TASK OBJECTIVE -
Of the material below, the lines to be retyped are those from the line containing "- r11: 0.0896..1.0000" through the line containing "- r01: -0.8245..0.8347", inclusive; reproduce them exactly.

RECORDS SHOWN -
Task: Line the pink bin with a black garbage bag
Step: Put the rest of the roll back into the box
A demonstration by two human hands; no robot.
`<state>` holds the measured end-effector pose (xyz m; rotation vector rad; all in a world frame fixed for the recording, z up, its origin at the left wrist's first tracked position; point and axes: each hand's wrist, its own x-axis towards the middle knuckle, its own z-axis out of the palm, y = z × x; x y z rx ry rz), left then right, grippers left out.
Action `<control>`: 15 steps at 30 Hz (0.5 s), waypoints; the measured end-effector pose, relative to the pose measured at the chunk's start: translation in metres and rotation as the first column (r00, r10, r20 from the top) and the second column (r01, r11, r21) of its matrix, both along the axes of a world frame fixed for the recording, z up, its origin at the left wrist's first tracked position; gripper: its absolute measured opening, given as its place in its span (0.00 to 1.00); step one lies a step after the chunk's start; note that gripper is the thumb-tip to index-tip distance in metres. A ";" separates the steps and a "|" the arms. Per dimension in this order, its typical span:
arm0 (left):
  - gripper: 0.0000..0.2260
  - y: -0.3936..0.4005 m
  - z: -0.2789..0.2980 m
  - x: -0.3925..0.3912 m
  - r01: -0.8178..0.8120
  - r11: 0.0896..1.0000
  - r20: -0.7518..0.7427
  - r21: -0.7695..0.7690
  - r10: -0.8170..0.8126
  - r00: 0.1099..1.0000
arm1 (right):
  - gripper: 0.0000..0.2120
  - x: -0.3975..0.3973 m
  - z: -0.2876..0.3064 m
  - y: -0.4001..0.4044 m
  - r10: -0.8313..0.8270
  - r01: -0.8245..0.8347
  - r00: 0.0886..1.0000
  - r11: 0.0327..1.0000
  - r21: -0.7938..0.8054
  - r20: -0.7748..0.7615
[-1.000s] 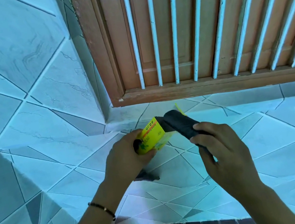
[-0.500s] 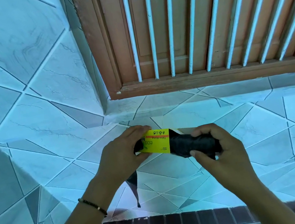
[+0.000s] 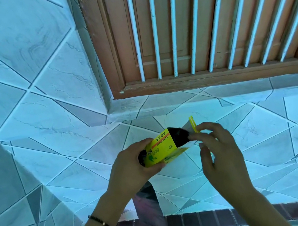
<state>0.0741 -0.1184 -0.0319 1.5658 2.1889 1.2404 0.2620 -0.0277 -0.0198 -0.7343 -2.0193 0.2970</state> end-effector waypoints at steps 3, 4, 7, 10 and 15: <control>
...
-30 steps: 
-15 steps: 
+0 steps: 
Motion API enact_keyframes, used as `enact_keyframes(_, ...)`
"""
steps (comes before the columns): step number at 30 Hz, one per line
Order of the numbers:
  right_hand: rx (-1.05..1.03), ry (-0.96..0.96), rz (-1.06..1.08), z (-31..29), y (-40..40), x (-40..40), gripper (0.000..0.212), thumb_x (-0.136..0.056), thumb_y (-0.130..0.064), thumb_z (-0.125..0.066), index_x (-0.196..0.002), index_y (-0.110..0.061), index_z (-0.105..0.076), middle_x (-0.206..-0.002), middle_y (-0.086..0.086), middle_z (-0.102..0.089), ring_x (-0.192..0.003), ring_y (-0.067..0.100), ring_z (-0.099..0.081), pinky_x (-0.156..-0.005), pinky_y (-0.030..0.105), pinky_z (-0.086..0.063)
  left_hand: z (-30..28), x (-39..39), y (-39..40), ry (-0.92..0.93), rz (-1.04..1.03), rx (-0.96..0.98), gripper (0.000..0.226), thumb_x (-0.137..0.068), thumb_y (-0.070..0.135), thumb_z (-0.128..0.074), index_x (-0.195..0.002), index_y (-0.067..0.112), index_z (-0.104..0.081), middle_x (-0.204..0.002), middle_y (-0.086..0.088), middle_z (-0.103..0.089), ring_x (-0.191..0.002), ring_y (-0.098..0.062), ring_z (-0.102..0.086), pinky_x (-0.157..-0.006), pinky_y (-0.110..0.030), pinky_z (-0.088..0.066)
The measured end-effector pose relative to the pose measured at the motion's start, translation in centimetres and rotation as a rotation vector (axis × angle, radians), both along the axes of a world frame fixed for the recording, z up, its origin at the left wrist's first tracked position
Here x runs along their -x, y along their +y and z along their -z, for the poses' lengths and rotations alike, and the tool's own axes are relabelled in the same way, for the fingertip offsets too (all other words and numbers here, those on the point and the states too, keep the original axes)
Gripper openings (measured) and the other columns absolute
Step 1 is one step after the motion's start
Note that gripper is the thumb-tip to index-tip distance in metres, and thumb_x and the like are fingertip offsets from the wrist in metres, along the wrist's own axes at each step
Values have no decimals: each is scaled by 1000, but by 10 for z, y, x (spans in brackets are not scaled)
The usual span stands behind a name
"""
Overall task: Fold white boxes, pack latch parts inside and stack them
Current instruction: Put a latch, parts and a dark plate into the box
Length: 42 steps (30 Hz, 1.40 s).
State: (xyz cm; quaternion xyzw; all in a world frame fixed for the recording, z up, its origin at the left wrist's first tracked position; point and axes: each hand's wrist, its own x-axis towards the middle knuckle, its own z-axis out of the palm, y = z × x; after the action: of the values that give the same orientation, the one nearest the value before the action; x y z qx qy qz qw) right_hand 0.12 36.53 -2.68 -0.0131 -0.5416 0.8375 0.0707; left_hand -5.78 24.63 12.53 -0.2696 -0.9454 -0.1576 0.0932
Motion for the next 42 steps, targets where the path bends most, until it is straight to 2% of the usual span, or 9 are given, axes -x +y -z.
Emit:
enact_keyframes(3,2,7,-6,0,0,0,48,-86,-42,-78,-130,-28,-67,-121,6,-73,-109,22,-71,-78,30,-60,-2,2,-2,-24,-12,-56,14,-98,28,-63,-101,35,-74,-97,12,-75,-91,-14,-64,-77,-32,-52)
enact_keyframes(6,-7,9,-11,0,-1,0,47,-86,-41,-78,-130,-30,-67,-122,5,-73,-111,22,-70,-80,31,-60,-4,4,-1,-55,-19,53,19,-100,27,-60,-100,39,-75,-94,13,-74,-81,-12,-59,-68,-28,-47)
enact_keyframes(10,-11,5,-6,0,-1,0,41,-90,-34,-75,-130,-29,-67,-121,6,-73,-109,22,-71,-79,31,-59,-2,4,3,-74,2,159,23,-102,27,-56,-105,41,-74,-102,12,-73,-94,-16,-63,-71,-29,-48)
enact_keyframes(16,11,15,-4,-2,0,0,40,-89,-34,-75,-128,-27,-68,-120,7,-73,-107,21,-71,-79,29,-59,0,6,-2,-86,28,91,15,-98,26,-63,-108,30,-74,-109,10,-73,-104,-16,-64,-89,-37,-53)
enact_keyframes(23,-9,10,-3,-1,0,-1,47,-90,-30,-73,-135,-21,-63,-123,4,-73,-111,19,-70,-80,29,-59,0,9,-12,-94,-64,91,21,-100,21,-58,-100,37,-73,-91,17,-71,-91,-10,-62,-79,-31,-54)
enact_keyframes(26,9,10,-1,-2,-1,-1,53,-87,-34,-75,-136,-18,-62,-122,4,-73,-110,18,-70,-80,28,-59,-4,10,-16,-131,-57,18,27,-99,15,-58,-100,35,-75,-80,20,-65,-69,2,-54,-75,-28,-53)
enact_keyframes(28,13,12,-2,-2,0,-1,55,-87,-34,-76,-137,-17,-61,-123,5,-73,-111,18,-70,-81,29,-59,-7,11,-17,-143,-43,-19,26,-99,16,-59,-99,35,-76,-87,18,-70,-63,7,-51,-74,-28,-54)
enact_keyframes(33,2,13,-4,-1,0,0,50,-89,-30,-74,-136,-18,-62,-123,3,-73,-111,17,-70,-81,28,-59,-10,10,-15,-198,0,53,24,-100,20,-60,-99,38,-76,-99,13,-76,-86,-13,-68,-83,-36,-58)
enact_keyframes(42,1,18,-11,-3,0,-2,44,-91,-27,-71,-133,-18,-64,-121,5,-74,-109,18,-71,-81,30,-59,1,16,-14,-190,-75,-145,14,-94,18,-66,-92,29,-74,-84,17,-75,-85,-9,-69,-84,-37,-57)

RESULT OF THE TASK -
  - r11: 0.0896..1.0000
  - r20: -0.7518..0.7427
  - r21: -0.7695..0.7690
  - r10: -0.8170..0.8126
  - r00: 0.1099..1.0000
arm1 (right):
  - gripper: 0.0000..0.2120
  - x: -0.3975..0.3973 m
  - z: -0.2876..0.3064 m
  - y: -0.4001..0.4044 m
  - r10: -0.8313..0.8270
  - r01: -0.8245..0.8347

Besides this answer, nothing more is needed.